You’ve heard it before: Climate change is the greatest threat to human health in the 21st century. A new comprehensive report by experts confirms that finding, but also suggests that strategies to address this threat could offer other benefits.
Many of the things you can to do save the planet, the report points out, will also make you personally healthier. That’s right: This really is that rare time when doing good for yourself will mean doing right by everybody else.
Here’s how Anthony Costello, the director of the UCL Institute of Global Health and one of the lead authors of the report, puts it:
We’re getting heart attacks, strokes, diabetes, respiratory ill-health, depression, anxiety … [but] all of things we want to do to protect [ourselves] against climate change will improve our health, whether it’s active transport—walking, cycling—eating healthier sustainable local diets or cutting air pollution. All of that will have a huge health dividend, health benefits, and save a lot of money.
The logic is simple and the benefits are both immediate and long-term. Let’s take exercise for instance. If you walk or cycle to work, you burn no fossil fuels while commuting, and fewer emissions mean cleaner air, which benefits everybody. But it also helps your individual health in the short term, and could mean fewer trips to the doctor in the long term.
A similar argument can be made for eating healthier. One of the best hacks to do that is to cook your own food—which not only makes you fitter, but also cuts down on foods produced using high-emission factory processes.
So activities that improve health lead to fewer emissions, and fewer emissions lead to better health.
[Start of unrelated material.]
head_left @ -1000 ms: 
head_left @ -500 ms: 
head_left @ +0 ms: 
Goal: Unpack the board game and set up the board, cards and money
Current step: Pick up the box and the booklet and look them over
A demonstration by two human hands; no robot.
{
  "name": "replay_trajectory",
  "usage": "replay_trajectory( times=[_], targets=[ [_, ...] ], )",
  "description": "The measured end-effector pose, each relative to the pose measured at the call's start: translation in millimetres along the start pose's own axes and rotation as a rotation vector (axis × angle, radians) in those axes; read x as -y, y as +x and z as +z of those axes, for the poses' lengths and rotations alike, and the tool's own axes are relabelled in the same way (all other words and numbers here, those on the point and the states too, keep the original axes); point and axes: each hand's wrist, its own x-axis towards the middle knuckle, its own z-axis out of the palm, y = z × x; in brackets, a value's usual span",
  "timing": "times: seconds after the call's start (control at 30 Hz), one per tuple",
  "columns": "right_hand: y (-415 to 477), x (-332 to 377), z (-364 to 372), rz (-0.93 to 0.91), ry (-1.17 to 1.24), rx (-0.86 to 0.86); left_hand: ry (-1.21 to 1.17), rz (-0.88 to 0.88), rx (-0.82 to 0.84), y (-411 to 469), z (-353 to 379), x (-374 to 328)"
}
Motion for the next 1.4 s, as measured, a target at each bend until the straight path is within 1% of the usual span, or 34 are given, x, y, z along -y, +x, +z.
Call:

This is called a positive feedback loop, where one thing helps the other and the other helps the former.
The good news—and the bad news—is that this approach can make a big difference, to individuals and society, because there is a lot of room for improvement.
In 2013, only one in five people in the US got the recommended amount of physical activity. And that is true for about the same proportion of people in the UK (pdf, page 5). When you combine lack of physical activity with poor eating habits, obesity increases. The number of obese people in the world has doubled in the last 30 years.
Getting people to work together on a collective goal is hard. That should become a whole lot easier, if the collective goal is achieved as a side-effect of each individual’s personal benefits.